Jelang Nataru 2019, Pembatasan Operasional Truk di Pelabuhan Merak Dimulai Hari Ini

Wimsalim ยท Jumat, 20 Desember 2019 - 12:57 WIB
Jelang Nataru 2019, Pembatasan Operasional Truk di Pelabuhan Merak Dimulai Hari Ini
Antrean kendaraan untuk masuk ke kapal di Pelabuhan Merah, Cilegon, Banten, Jumat (20/12/2019). (Foto: iNews/Wimsalim)

CILEGON, iNews.id – Pembatasan kendaraan angkutan barang atau truk di Pelabuhan Merak, Cilegon, Banten, resmi diberlakukan Jumat (20/12/2019) hari ini. Banyak sopir truk ekspedisi yang belum mengetahui kebijakan menjelang Natal dan Tahun Baru 2020 hingga menyebabkan penumpukan kendaraan di pelabuhan.

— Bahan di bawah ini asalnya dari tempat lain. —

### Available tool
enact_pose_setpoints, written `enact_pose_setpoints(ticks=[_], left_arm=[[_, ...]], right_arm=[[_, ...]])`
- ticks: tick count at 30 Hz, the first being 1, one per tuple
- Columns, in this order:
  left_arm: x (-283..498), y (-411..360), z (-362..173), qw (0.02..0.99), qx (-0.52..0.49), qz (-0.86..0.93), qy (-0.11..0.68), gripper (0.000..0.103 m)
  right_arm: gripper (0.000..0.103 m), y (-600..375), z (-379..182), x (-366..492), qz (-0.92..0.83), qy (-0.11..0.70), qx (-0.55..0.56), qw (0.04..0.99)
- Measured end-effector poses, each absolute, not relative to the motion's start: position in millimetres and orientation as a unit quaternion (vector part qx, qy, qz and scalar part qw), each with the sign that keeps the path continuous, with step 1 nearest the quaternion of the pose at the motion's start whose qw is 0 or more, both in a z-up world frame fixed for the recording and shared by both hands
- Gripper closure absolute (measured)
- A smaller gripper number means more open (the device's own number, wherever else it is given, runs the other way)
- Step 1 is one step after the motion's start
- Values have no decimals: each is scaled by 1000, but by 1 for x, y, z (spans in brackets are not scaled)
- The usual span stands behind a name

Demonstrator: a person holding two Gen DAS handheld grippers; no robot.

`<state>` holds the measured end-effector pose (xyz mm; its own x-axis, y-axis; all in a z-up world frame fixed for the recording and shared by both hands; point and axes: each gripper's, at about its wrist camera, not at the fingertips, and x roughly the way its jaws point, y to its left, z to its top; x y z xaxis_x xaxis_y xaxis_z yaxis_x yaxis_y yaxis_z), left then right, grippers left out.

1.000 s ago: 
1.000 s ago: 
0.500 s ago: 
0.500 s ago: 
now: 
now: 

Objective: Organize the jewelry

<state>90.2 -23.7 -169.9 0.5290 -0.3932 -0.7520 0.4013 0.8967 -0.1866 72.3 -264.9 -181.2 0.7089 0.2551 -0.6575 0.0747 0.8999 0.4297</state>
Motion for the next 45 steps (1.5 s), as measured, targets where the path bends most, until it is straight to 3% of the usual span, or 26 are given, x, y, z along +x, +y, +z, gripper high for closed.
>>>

Pantauan iNews, puluhan truk ekspedisi dari berbagai daerah di Pulau Jawa dengan berbagai muatan tampak antre untuk masuk ke dalam kapal. Sementara lainnya hanya terparkir sambil menunggu giliran untuk menyeberang ke Pulau Sumatera melalui perairan Selat Sunda.

Antrean panjang ini setelah PT ASDP cabang Merak memberlakukan pembatasan operasional truk dengan dimensi besar. Hal ini dilakukan untuk memberi rasa nyaman pada penumpang kapal yang melakukan perjalanan mudik Natal maupun Tahun Baru (Nataru) 2020.

BACA JUGA: Razia Jelang Nataru di Puncak Bogor, Bus Tak Layak Dipaksa Turunkan Penumpang

Seorang sopir truk ekspedisi Sugeng mengaku tak mengetahui informasi adanya pembatasan operasional tersebut. Bukan hanya dia, namun hal sama juga diakui sopir lainnya.

“Saya dari Jakarta menuju Pekanbaru. Saya tidak tahu sama sekali soal adanya pembatasan ini. Saya berangkat dari malam dan sampai di sini pagi. Saya juga tak dapat informasi dari petugas pelabuhan,” ujar Sugeng, Jumat (20/12/2019).

Menurutnya, soal aturan pembatasan ini agar memperhatikan kembali ukuran dimensi dan muatan kendaraan. Khususnya truk miliknya yang masih tergolong kecil dan sesuai peraturan instansi terkait.

Diketahui, Pemerintah melalui Kementerian Perhubungan telah memberlakukan peraturan terhadap truk pada angkutan Nataru 2019. Berdasarkan data PT ASDP Merak dalam 24 jam terakhir, pihaknya telah menyeberangkan lebih dari 4.000 kendaraan roda empat atau lebih semenjak pemberlakuan angkutan Natal dan Tahun Baru 2019.